As the input in this case is a hot vector, only one of the input nodes will have a non-zero value. This means that only the weights connected to that input node will be activated in the hidden nodes. An example of the weights that will be taken into account is depicted below for the second word in the vocabulary:

neural net (2).jpg

The vector representation of the second word in the vocabulary (shown in the neural network above) will look as follows, once activated in the hidden layer:

vector rep.jpg

Those weights start off as random values. The network is then trained in order to adjust the weights to represent the input words. This is where the output layer becomes important. Now that we are in the hidden layer with a vector representation of the word we need a way to determine how well we have predicted that a word will fit in a particular context. The context of the word is a set of words within a window around it, as shown below:

Untitled drawing (3).jpg

The above image shows that the context for Friday includes words like “cat” and “is”. The aim of the neural network is to predict that “Friday” falls within this context.
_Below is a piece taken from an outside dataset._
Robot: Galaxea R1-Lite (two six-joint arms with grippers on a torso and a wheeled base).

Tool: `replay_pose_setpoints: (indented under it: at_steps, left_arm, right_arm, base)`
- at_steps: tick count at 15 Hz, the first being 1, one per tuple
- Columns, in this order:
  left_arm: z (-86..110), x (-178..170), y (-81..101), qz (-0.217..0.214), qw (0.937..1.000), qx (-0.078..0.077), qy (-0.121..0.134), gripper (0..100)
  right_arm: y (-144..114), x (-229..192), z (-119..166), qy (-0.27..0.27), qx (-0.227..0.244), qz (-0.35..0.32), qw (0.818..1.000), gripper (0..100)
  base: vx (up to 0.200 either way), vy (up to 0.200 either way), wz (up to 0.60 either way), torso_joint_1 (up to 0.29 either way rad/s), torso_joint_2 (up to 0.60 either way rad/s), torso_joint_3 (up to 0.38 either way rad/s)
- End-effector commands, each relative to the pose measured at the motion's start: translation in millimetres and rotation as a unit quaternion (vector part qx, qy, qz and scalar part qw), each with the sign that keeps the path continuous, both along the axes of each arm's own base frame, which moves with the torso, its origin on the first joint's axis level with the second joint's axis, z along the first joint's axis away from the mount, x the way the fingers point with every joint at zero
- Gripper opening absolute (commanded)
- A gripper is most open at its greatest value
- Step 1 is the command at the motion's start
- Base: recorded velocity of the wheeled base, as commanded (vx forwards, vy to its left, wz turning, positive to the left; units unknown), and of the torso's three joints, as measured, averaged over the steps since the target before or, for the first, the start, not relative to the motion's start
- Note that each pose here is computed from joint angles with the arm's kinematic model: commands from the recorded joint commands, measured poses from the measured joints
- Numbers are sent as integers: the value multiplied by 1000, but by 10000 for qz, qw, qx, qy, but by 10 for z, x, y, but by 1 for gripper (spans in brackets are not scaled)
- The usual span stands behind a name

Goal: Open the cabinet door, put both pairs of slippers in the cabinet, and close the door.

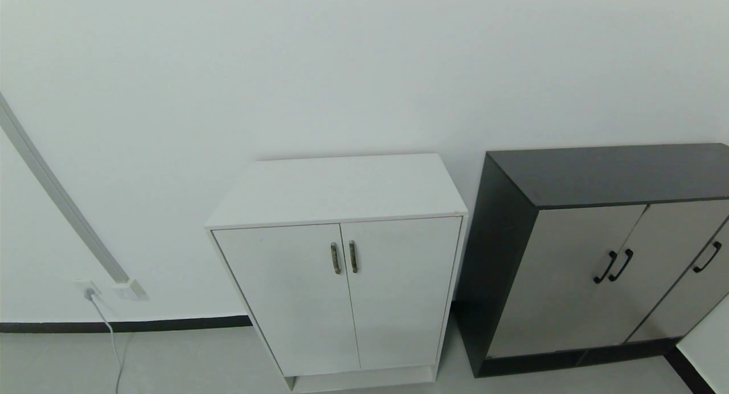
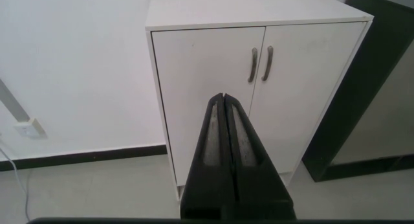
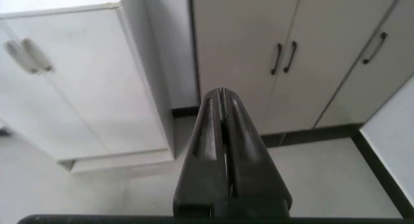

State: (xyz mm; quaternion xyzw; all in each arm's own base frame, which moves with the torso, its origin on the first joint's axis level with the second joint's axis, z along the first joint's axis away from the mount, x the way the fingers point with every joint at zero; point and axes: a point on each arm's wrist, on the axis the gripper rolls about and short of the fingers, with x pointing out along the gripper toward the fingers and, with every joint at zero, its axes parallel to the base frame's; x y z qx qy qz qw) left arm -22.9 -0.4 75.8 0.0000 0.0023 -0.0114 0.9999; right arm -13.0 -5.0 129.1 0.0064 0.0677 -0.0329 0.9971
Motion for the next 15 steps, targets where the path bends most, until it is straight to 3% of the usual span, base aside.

We activate the output layer by multiplying the vector that we passed through the hidden layer (which was the input hot vector * weights entering hidden node) with a vector representation of the context word (which is the hot vector for the context word * weights entering the output node).  The state of the output layer for the first context word can be visualised below:

Output.png

The above multiplication is done for each word to context word pair. We then calculate the probability that a word belongs with a set of context words using the values resulting from the hidden and output layers. Lastly, we apply stochastic gradient descent to change the values of the weights in order to get a more desirable value for the probability calculated.

In gradient descent we need to calculate the gradient of the function being optimised at the point representing the weight that we are changing. The gradient is then used to choose the direction in which to make a step to move towards the local optimum, as shown in the minimisation example below.

gradient desc (1).png

The weight will be changed by making a step in the direction of the optimal point (in the above example, the lowest point in the graph). The new value is calculated by subtracting from the current weight value the derived function at the point of the weight scaled by the learning rate.

The next step is using Backpropagation, to adjust the weights between multiple layers. The error that is computed at the end of the output layer is passed back from the output layer to the hidden layer by applying the Chain Rule. Gradient descent is used to update the weights between these two layers. The error is then adjusted at each layer and sent back further. Here is a diagram to represent backpropagation:

propagation (1).jpg

I’m not going to go into the details of Backpropagation or gradient descent in this post. There are many great resources out there explaining the two. If you are interested in the details of these, Standford University tends to have great freely available lectures and resources on Machine learning topics.

The final vector representation of the word will be the weights (after training) that connect the input node for the word to the hidden layer. The weights connecting the hidden and output layers are representations of the context words. However, each context word is also in the vocabulary and therefore has an input representation. For this reason, the vector representation of a word is only that of the input vectors.